▸ **INSTRUCTIONS FOR THE TASK**: In the listing that follows, the lines starting at the one containing "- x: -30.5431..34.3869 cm" and ending at the one containing "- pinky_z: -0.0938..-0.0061" are to be returned exactly, both boundary lines included, and no others.

▸ **INFORMATION PROVIDED**:
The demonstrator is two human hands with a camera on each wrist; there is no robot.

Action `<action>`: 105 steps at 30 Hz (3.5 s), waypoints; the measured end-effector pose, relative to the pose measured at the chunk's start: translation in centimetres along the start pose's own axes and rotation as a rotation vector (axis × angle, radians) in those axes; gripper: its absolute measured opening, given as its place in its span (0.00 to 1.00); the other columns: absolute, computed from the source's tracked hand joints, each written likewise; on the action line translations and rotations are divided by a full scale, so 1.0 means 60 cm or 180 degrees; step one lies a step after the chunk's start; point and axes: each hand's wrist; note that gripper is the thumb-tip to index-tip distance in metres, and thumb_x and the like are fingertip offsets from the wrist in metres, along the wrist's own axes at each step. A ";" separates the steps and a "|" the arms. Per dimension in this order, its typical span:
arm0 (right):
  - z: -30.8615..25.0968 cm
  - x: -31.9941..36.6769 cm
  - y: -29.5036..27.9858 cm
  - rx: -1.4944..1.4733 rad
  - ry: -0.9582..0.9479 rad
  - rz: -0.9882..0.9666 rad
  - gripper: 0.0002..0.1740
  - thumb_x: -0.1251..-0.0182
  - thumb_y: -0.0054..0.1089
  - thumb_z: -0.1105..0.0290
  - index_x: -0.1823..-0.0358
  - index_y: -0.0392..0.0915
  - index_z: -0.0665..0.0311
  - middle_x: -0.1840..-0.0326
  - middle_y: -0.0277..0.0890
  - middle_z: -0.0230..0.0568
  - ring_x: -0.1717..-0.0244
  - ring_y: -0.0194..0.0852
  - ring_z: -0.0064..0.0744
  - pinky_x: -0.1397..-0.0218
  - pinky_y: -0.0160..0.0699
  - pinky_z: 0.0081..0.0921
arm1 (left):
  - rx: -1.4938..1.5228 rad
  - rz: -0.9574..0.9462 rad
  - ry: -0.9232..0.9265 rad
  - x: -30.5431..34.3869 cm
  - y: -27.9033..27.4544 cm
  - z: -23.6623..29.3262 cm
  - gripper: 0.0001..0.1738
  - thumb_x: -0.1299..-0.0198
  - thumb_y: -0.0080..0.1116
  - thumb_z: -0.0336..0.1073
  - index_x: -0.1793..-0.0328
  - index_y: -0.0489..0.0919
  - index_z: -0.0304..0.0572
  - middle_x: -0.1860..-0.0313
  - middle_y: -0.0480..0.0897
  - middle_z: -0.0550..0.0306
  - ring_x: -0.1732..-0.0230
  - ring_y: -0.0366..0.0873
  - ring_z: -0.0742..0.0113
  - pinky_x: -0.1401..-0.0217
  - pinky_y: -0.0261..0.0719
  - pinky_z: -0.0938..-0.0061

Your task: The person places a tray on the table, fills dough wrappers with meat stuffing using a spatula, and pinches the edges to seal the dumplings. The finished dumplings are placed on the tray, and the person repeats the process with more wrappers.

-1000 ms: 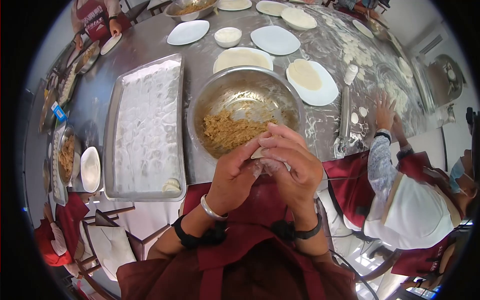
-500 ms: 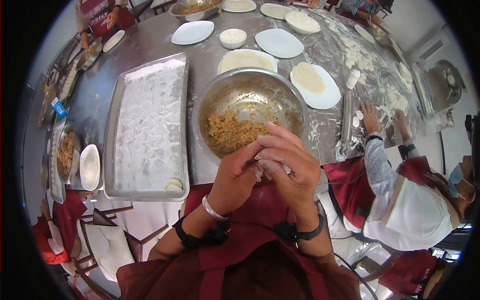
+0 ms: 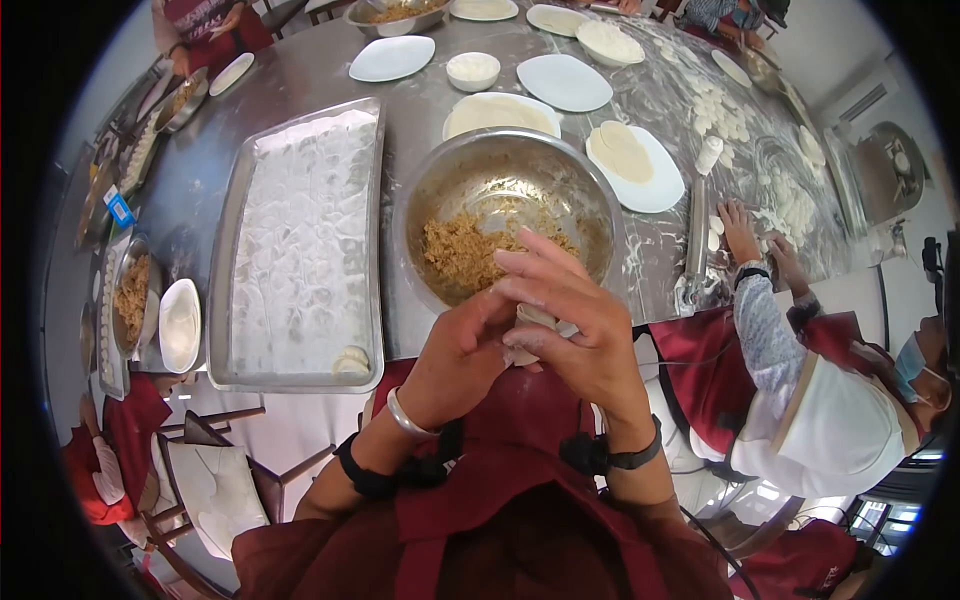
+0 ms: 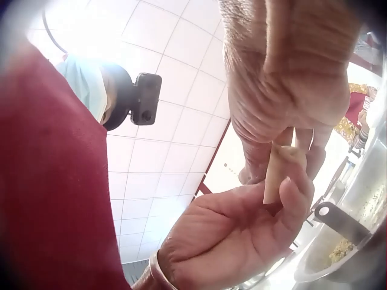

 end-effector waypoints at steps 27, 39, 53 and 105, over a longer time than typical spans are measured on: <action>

▸ **RESPONSE TO THIS EXERCISE**:
  - x: -30.5431..34.3869 cm
  - y: -27.9033..27.4544 cm
  - z: -23.6623..29.3262 cm
  - gripper: 0.0001..0.1738
  - thumb_x: -0.1299..-0.0198
  - thumb_y: -0.0080..0.1116
  - thumb_z: -0.0336..0.1073
  - index_x: -0.1793..-0.0328
  - index_y: -0.0489..0.0919
  - index_z: -0.0304..0.0572
  - middle_x: -0.1860..-0.0313
  - middle_y: -0.0480..0.0897
  - middle_z: -0.0550..0.0306
  - ring_x: -0.1732..-0.0230
  - ring_y: -0.0366..0.0873
  - ring_z: -0.0742..0.0113
  - pinky_x: -0.1401..-0.0217
  - pinky_y: -0.0261..0.0719
  - pinky_z: -0.0938..-0.0061

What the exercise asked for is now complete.